Q: How does ARM's security technology compare with solutions available from other companies in the embedded and mobile segments? For example, MIPS has a technique for the secure virtual partitioning of processors.

A: In the embedded consumer space, there is no other architecture that I am aware of using the virtualization-like approach we have adopted with TrustZone. There is nothing equivalent to that. There are things that could be seen as similar, but they are not really equivalent. There are other architectures, but with the ARM architecture we have two main privilege levels. With TrustZone, we don't simply add a third level of privilege and expect the software to do the rest. We add a secondary virtual processor with two additional levels. It also includes a whole new level of memory, peripheral and system level awareness of the security state, and with the TrustZone architecture, that can be exported externally to the CPU core to achieve what is necessary for a security system: system level awareness, isolation and coherency internal and external to the CPU.
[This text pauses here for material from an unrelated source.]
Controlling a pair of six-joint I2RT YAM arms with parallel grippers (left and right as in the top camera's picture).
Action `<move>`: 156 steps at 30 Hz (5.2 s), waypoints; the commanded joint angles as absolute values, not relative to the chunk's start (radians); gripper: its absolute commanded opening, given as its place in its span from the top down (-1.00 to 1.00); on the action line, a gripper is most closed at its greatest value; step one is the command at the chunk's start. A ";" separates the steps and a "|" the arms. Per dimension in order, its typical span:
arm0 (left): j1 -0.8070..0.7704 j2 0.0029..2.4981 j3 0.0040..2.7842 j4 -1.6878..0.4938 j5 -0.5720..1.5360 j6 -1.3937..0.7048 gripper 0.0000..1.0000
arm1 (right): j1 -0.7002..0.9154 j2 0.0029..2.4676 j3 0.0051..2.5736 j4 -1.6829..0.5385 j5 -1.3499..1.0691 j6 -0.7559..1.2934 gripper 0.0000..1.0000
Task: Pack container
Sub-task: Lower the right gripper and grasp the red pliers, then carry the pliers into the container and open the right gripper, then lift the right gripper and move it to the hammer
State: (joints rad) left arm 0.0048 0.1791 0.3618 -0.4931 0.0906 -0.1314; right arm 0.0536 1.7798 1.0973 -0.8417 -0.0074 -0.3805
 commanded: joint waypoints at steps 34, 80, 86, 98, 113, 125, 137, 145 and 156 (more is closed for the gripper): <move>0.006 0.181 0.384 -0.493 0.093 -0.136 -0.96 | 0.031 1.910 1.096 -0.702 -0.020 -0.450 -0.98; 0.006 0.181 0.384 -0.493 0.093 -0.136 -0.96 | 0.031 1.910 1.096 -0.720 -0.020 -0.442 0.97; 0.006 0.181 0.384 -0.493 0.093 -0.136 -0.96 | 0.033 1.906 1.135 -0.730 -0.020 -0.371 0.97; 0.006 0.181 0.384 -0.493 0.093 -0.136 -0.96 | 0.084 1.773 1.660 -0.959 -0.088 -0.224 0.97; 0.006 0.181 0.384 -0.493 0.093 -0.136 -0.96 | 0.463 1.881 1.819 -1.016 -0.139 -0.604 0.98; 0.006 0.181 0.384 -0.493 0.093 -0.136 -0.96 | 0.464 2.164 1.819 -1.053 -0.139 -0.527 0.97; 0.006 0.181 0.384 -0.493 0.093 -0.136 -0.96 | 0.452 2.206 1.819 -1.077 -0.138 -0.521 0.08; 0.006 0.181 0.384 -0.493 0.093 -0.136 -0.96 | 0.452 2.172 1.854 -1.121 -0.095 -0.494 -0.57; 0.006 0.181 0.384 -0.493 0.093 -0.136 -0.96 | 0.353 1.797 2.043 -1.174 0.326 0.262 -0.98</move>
Debug is a serious problem and usually a threat as well. Our architecture also addresses this issue, so you can see this not only as a CPU problem but also a system level problem, one that, yes, needs to be rooted in the CPU architecture. That proposes that we leave the mobile environment as it is, at those two levels, and create something completely isolated from that, but at the same time very closely coupled, to help communication and management of system resources.
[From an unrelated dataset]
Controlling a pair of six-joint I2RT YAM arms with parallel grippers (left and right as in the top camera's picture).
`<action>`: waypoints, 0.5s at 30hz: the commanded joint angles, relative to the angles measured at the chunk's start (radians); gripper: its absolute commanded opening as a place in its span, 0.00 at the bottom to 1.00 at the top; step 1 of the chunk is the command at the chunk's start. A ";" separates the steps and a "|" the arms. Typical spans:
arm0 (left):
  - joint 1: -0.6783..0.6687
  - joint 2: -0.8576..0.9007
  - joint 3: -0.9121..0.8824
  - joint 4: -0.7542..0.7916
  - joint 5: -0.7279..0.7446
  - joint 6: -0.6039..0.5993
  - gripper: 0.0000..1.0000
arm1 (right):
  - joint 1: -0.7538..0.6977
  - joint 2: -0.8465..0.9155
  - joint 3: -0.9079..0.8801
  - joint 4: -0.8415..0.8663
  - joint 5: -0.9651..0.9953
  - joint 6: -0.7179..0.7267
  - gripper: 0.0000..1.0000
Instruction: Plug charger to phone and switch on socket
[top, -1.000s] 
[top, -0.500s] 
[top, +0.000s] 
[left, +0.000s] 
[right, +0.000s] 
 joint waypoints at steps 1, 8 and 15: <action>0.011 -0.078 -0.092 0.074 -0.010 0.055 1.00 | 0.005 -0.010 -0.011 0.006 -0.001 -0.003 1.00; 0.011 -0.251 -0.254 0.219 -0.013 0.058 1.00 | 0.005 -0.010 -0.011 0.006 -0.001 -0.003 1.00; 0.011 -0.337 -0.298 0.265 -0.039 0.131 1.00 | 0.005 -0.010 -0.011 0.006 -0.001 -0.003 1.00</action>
As I mentioned other approaches might include adding a third level of privilege, but that's not the same thing as adding another virtualized CPU. The main reason is because when we do create the virtualized CPU, we don't simply achieve a CPU in hardware. The new CPU spreads its awareness across the system.
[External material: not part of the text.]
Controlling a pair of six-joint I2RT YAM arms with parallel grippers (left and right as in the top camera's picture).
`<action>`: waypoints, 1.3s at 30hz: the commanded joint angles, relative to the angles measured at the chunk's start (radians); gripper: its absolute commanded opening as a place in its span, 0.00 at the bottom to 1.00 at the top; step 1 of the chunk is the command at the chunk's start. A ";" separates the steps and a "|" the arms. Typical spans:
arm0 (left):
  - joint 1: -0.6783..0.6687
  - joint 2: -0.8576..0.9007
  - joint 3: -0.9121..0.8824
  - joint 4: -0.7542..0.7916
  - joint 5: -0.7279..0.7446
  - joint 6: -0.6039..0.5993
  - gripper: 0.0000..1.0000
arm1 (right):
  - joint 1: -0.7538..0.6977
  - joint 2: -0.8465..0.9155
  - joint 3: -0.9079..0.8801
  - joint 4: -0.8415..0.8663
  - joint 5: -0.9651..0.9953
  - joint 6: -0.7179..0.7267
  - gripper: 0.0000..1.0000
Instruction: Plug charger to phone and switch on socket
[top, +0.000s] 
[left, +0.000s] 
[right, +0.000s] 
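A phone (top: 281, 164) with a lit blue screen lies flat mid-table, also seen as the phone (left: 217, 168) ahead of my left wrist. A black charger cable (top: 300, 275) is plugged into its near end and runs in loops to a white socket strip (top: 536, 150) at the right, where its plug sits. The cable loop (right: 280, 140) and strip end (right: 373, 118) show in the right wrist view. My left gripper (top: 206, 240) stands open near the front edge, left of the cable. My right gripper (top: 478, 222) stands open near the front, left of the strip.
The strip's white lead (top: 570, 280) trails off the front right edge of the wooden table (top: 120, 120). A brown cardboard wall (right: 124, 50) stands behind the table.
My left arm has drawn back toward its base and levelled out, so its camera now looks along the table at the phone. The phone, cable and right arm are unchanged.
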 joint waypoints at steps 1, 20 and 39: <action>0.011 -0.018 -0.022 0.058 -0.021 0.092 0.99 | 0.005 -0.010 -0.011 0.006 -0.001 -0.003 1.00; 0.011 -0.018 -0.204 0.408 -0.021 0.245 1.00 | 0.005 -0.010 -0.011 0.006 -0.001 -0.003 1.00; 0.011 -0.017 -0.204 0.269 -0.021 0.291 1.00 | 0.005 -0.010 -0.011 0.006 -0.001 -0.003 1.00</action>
Let me explain what I mean by that statement. When we have these two worlds, these two virtual CPUs, we also add an additional bit to the accesses. All the memory addresses and so on were originally set up for 32-bit addressing, but now they effectively become a form of 33-bit addressing. That allows us to propagate an awareness of the secure world outside the CPU, and we can have peripherals that are actually aware of the situation of the platform. We can have memory areas that are aware, and we can then propagate that awareness to other masters, other slaves, other peripherals and even outside the platform itself.

It's not about trying to have a more secure operating system and promoting major time-consuming OS re-writes by adding extra levels of privilege, or adding some sort of hypervisor layers in order to manipulate the different levels and multiple OSs. Although this can be achieved with the architecture, TrustZone enables more than that, as already discussed. The differences between our approach and those of our competitors boil down to very technical arguments as well as to our own innovation potential in developing appropriate, industry-friendly and efficient solutions. But some differences can be quite superficial, and you notice them in the x86 architecture, for example, and even in mainframe architecture, where hardware enforced virtualization represented a completely new direction for the architecture, with very justifiable market needs.

This is Part III of a three-part interview. Part I appeared on 13 October and Part II on 16 October.

Tiago Alves

Tiago Alves, product manager at ARM for TrustZone. “All future application processors from ARM will incorporate TrustZone.”